**Problem:** For the material that follows, list every line containing the word "black".

**Dataset:**
[Start of section]

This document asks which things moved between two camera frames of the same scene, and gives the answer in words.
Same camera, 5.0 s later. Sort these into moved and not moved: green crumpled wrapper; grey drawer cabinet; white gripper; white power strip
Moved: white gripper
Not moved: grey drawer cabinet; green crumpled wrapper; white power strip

[End of section]
[Start of section]

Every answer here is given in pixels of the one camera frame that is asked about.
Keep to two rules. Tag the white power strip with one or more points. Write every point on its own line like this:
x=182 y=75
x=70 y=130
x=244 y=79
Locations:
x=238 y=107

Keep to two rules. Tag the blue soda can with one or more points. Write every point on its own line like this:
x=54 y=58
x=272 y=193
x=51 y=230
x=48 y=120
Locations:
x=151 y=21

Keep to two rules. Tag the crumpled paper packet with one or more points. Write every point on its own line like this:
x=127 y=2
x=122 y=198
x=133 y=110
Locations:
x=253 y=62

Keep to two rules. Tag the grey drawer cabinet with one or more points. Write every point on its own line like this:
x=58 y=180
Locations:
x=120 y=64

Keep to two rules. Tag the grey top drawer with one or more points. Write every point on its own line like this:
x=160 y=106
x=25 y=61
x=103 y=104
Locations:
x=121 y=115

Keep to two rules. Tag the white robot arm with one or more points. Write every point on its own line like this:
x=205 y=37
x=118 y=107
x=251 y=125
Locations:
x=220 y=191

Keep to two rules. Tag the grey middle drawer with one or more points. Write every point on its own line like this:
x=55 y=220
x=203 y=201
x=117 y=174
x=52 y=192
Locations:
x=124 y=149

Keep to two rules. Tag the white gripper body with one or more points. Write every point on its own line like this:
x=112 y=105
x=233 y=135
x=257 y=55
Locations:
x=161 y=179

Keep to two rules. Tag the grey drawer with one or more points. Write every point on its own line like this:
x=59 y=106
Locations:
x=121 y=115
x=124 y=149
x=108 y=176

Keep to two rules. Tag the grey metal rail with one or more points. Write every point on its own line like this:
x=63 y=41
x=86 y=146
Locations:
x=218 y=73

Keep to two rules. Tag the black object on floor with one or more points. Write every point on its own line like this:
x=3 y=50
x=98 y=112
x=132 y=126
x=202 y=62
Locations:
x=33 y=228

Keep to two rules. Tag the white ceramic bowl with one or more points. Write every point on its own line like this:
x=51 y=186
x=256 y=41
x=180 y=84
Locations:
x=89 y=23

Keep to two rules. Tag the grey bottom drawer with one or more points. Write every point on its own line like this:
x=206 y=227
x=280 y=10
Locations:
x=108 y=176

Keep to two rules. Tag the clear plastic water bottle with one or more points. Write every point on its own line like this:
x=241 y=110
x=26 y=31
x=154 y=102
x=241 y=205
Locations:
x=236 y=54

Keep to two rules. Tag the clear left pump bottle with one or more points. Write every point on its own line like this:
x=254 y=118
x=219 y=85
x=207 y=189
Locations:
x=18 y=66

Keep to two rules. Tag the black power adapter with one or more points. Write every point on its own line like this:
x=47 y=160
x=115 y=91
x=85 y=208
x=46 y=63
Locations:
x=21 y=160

[End of section]

**Response to this exercise:**
Keep to two rules. Tag the black object on floor with one or more points. Write every point on its own line like this:
Keep to two rules. Tag the black power adapter with one or more points. Write every point on its own line like this:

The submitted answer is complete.